In May 2023, travel restrictions to enter the U.S. were lifted, and Grant started playing LPGA Tour events in the U.S. In her fourth start on U.S. soil since the release, she captured her first LPGA Tour win in July 2023 at the Dana Open. It was the 120th Swedish LPGA Tour win and she became the 14th Swedish LPGA Tour winner. On the same day as her triumph, a Swedish player won on the men's tour, Vincent Norrman at the Barbasol Championship on the PGA Tour.

In June 2024, Grant won on the Volvo Car Scandinavian Mixed for a second time, after starting the final day 11 shots behind 54-hole leader Sebastian Söderberg, achieving the biggest comeback ever in a golf tournament.

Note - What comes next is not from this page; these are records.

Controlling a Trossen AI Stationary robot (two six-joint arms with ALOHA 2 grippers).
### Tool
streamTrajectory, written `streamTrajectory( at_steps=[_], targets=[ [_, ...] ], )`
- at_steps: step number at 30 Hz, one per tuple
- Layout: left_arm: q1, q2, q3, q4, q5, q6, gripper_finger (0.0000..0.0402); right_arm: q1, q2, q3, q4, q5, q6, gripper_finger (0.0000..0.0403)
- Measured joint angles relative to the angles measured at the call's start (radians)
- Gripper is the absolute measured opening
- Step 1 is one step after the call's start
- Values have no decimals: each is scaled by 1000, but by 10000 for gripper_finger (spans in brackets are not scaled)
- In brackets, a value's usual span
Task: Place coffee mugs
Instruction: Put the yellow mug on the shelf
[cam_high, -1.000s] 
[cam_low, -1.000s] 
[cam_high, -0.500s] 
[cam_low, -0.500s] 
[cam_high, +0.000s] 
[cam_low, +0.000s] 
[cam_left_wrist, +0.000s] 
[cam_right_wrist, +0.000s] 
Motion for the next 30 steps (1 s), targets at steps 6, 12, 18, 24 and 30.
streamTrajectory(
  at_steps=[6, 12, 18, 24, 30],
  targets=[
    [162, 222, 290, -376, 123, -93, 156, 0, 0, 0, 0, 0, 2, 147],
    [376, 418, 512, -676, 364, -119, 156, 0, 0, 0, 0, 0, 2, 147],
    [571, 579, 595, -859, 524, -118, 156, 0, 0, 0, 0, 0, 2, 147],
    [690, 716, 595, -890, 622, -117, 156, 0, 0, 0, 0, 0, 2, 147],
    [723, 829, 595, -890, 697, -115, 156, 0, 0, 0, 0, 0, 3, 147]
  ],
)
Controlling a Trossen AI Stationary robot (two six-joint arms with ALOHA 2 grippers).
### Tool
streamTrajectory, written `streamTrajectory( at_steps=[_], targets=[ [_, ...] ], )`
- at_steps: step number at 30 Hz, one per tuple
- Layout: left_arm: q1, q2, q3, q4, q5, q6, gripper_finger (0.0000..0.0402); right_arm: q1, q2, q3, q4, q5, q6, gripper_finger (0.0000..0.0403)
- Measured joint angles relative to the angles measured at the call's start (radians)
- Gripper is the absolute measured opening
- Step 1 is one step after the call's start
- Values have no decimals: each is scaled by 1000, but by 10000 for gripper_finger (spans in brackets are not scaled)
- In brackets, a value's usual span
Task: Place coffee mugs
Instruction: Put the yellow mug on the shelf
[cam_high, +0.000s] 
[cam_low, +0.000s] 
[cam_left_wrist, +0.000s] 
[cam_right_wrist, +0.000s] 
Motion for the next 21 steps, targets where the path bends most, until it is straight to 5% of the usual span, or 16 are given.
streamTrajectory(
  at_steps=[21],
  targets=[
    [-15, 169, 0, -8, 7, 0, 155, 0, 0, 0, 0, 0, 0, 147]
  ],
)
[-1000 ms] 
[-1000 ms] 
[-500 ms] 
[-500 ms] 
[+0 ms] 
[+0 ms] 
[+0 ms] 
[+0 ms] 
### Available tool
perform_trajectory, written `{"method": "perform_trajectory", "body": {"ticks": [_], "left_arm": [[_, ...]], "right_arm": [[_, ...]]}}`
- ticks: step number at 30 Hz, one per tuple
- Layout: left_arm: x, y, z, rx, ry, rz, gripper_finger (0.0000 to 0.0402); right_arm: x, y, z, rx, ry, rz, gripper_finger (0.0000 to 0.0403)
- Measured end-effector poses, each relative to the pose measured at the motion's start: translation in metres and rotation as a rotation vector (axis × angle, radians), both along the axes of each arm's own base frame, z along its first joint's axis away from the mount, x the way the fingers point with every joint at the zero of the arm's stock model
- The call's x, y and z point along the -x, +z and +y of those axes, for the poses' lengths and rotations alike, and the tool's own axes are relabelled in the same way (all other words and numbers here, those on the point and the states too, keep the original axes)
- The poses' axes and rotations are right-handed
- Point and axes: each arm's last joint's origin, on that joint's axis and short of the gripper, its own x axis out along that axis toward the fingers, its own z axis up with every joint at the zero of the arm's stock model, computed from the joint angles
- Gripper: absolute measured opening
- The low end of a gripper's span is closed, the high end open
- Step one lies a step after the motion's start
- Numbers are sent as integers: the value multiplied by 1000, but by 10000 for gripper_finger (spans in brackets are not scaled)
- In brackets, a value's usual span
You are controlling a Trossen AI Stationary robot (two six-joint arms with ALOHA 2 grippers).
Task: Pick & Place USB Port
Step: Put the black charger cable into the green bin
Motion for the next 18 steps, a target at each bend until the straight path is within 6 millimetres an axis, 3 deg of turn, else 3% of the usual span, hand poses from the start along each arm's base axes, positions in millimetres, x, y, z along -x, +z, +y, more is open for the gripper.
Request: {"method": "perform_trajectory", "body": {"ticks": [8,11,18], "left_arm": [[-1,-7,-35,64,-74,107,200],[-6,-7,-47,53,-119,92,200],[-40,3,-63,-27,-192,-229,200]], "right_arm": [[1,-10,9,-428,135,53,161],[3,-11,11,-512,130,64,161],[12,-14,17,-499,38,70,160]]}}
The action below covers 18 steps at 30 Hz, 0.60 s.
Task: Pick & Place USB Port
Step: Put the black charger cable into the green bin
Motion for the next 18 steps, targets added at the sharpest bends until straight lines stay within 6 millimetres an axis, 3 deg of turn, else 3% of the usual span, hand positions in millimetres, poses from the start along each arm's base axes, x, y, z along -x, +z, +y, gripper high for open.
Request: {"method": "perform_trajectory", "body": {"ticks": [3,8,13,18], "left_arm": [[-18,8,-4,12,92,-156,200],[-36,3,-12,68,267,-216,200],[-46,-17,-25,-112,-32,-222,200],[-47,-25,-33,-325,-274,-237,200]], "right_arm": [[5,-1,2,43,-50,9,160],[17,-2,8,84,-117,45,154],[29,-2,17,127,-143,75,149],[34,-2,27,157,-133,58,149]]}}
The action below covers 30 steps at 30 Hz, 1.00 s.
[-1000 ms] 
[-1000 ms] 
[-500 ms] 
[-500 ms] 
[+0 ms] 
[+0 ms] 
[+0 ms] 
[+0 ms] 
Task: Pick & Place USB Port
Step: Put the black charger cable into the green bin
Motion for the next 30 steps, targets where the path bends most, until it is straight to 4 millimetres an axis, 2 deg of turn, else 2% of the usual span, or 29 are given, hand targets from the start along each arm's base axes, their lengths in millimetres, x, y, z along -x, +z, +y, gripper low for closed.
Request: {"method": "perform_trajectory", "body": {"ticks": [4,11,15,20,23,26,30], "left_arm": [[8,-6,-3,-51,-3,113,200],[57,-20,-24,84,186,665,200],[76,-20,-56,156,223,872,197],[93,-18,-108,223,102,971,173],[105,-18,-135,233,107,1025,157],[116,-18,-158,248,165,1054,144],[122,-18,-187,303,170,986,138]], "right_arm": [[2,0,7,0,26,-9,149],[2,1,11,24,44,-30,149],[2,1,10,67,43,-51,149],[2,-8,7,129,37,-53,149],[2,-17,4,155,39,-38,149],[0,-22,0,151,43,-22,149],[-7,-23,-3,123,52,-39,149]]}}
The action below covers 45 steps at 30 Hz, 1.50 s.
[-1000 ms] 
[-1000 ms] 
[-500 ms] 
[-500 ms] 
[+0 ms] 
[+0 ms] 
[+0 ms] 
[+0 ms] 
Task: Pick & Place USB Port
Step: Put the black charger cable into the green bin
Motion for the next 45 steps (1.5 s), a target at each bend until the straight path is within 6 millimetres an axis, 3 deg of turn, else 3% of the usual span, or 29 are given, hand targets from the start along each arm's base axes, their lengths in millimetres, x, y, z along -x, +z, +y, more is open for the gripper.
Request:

In November 2025, Grant captured her second title on the LPGA Tour, winning The Annika. The tournament was hosted by Grant's fellow countrywomen Annika Sörenstam and marked the 125th win on the LPGA Tour by a Swedish player. It was the second time Grant won a tournament hosted by Sörenstam as was the case with her triumph at the 2022 Scandinavian Mixed hosted by Annika.

==Awards, honors==
In 2021, she received Elit Sign number 146 by the Swedish Golf Federation based on world ranking achievements.

She was named as the Swedish Golfer of the Year, male or female, professional or amateur, for the 2022 season.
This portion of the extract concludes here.